COMMENTARY

Differential Diagnosis of ADHD in School-Age Children

Adelaide S. Robb, MD

Disclosures

September 26, 2006

In This Article

Primary Inattentive Subtype

The child with primary inattentive subtype of ADHD tends to present with problems later, sometime between the third and sixth grade. Symptoms of primary inattention include difficulty sustaining attention, making careless mistakes, easy distractibility, forgetfulness, not listening when spoken to, losing things, avoiding tasks, not finishing tasks, and poor organization.[3] These symptoms usually lead to a decline in academic performance during third grade or later, when academic work requires the synthesis of materials and organizational skills needed for long-term projects and papers. The differential includes both psychiatric and nonpsychiatric disorders.

Possible psychiatric conditions include language and learning disabilities, anxiety disorders, affective disorders, adjustment disorders, and psychotic disorders. Medical maladies include epilepsy, neurologic disorders such as neurofibromatosis, thyroid dysfunction, sleep disorders, toxic insults to the central nervous system (CNS), medication adverse effects, and infectious diseases.[4,5]

Children with subtle receptive language processing disorders may look inattentive because they cannot understand the classroom instructions. Children with learning disabilities may also start to struggle after third grade because the more complex learning tasks present greater challenges.

Several anxiety disorders, including GAD, separation anxiety disorder, PTSD, panic disorder, social phobia, and OCD, may all be characterized by poor classroom performance and difficulty paying attention; some children may even demonstrate mild psychomotor agitation. Inquiring whether the child worries about anything usually elicits a long list of worries and preoccupations that easily differentiates the anxious child from the ADHD child.

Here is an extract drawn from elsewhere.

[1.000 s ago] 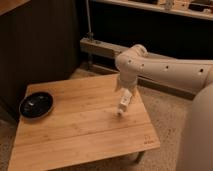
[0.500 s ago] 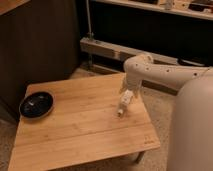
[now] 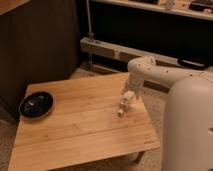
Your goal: Place the bottle in the ceramic bowl
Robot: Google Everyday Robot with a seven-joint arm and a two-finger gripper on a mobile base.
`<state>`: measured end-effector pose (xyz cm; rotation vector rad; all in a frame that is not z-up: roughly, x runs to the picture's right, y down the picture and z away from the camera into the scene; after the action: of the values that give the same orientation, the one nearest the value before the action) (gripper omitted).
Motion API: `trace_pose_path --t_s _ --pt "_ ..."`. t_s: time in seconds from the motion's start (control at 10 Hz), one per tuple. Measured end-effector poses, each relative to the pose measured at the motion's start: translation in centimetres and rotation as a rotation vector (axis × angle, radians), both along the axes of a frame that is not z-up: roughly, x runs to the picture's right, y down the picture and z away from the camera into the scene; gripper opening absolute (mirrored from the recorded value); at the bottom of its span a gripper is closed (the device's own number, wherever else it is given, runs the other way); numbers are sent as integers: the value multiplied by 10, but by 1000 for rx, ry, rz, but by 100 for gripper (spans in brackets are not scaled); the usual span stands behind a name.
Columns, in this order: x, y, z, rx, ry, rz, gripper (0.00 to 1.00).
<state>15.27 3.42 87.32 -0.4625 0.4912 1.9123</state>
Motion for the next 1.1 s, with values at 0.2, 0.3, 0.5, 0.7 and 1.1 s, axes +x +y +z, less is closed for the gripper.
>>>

Depression, with its accompanying psychomotor retardation, lack of energy, and poor attention and concentration, imitates inattentive ADHD. However, the depressed child is sad and tearful, and experiences changes in appetite, sleep, and energy in addition to the cognitive difficulties. Adjustment disorders that include depressed or anxious mood may also resemble inattentive ADHD; this child will have experienced a recent stressor in his or her life and a marked and rapid change in academic functioning.

Occasionally, children who present for an evaluation for inattentive ADHD have psychotic disorders including schizophrenia. A careful interview will reveal that the child has odd behaviors and beliefs, delusions, or hallucinations, and seems internally preoccupied.

Medical disorders that mimic inattentive ADHD symptoms must be fully evaluated with laboratory testing, physical examination, and physiologic monitoring. Absence and simple partial epilepsy can present with staring spells or missing parts of the school day as a result of the seizures. An electroencephalogram should be performed to rule out epilepsy as a cause of these inattention and staring spells.

Children with sleep disorders that interrupt REM and non-REM sleep, including sleep apnea, restless legs syndrome, and other sleep disorders, may present with inattention and poor school performance. In addition, some middle school children suffer a chronic lack of sleep and will be inattentive and "spacy" because of sleep deprivation. A sleep history and a sleep study can rule out sleep disorders as a cause of inattention and school difficulties. Some children with obstructive sleep apnea may show improvements in ADHD symptoms after a tonsillectomy and adenoidectomy.[6]

Children with neurofibromatosis may begin to have difficulties in elementary school with problems beginning when the lesions appear in the brain. A physical examination would reveal café au lait spots and cutaneous neurofibromas. Genetic testing for the disorder is confirmatory.

Certain heavy metal toxicities, especially lead poisoning, may lead to problems with attention and concentration and can be evaluated with a lead screen. Treatments for childhood cancers, including central nervous system irradiation and intrathecal chemotherapy, may lead to neurocognitive side effects that imitate the symptoms of ADHD but were not present before age 7. These behaviors are the result of a CNS insult rather than a primary psychiatric illness. Certain medications, including antihistamines, benzodiazepines, selective serotonin reuptake inhibitors, and antiepileptic drugs, may cause inattention and hyperactivity.

Children with vertically transmitted HIV infection may have difficulties with attention and school performance because of the infection or an associated subcortical dementia. Children with undiagnosed Lyme disease also can present with attention and concentration difficulties. Those children who are at risk for HIV or Lyme disease and who present during middle school with new-onset ADHD should be screened for those infections.